The Sacrosanct Nature of The Separate Corporate Identity of a Juristic Entity

It is trite law in South Africa and many other jurisdictions that a corporate entity holds a separate and defined identity separate and different to that of its directors/shareholders/members. The juristic entity lives in that it is born, it has its infancy stage, its adolescence, its teenage years, its maturity and then its eventual demise.

It is trite law in South Africa and many other jurisdictions that a corporate entity holds a defined identity separate and different to that of its directors/shareholders/members. The juristic entity lives in that it is born, it has its infancy stage, its adolescence, its teenage years, its maturity and then its eventual demise. It is however upon the demise of the corporate entity that one normally finds the reason for the court to pierce the proverbial corporate veil, although piercing or setting aside of the corporate veil is not merely a remedy for atrocities upon demise.

As the separate juristic identity of an incorporated being is sacrosanct, our courts and the courts in many other jurisdictions will not easily set aside the corporate veil or in other words, pierce the corporate veil. This stems from the 1856 case of the Royal British Bank vs Turquand which was accepted in South African law in the case of Leg & Co.

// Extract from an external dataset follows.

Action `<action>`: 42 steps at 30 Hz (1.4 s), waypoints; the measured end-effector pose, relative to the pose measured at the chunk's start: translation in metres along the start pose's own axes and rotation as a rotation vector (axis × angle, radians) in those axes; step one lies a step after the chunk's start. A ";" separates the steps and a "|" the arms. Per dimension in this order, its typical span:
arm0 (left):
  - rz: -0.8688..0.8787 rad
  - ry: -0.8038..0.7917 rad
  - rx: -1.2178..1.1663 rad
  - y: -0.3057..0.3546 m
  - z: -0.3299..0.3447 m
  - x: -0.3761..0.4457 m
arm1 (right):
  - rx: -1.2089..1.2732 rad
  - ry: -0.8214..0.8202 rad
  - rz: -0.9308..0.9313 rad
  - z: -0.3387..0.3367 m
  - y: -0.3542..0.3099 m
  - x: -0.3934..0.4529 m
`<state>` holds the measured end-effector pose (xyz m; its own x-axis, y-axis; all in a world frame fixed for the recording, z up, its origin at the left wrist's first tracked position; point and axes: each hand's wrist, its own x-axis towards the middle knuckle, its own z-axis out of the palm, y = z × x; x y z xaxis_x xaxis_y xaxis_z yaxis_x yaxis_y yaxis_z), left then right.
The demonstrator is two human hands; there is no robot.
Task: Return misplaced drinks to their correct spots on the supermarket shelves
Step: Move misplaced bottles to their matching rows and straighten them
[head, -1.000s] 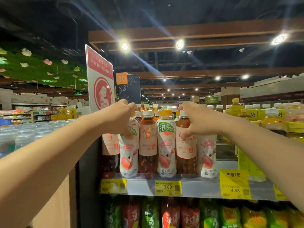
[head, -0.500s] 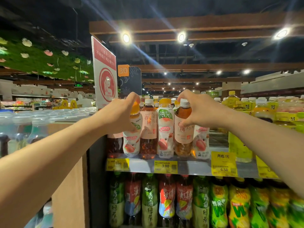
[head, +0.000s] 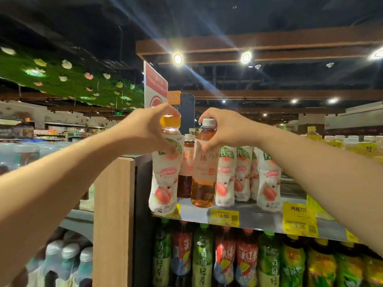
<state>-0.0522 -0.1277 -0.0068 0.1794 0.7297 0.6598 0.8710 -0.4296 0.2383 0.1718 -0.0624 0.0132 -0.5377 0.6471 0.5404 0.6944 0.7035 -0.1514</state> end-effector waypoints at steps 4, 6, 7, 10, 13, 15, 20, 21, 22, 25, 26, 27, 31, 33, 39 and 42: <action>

The Royal British Bank case, more commonly known as the Turquand rule, states clearly and emphasises that a court will not simply pierce the corporate veil unless, of course, some unconscionable act has been done in the name of the company. Put differently, should a juristic being or company be used to defraud creditors or for any other ill-gotten gain, the court will then set it aside. The current Companies Act has codified this common law principle in Section 20, subsection 9 of the Act, which states as follows:

*“20(9) If, on application by an interested person or in any proceedings in which a company is involved, the court finds that the incorporation of the company, any use of the company, or any act by or on behalf of the company, constitutes an unconscionable abuse of the juristic personality of the company as a separate entity, the court may – (a) declare that the company is to be deemed not to be a juristic person in respect of any right, obligation or liability of the company or of a shareholder of the company or, in the case of a non-profit company, a member of the company, or of another person specified in the declaration; and (b) make any further order the court considers appropriate to give effect to a declaration contemplated in paragraph (a).” *

The question now comes into play as to what is an unconscionable abuse of the juristic personality of the company as a separate entity and also has Section 20 (9) of the Companies Act of 2008 replaced the old common law basis for piercing the corporate veil. Further question then arose as to whether this replacement was a replacement in totality or whether it was complimentary to the common law.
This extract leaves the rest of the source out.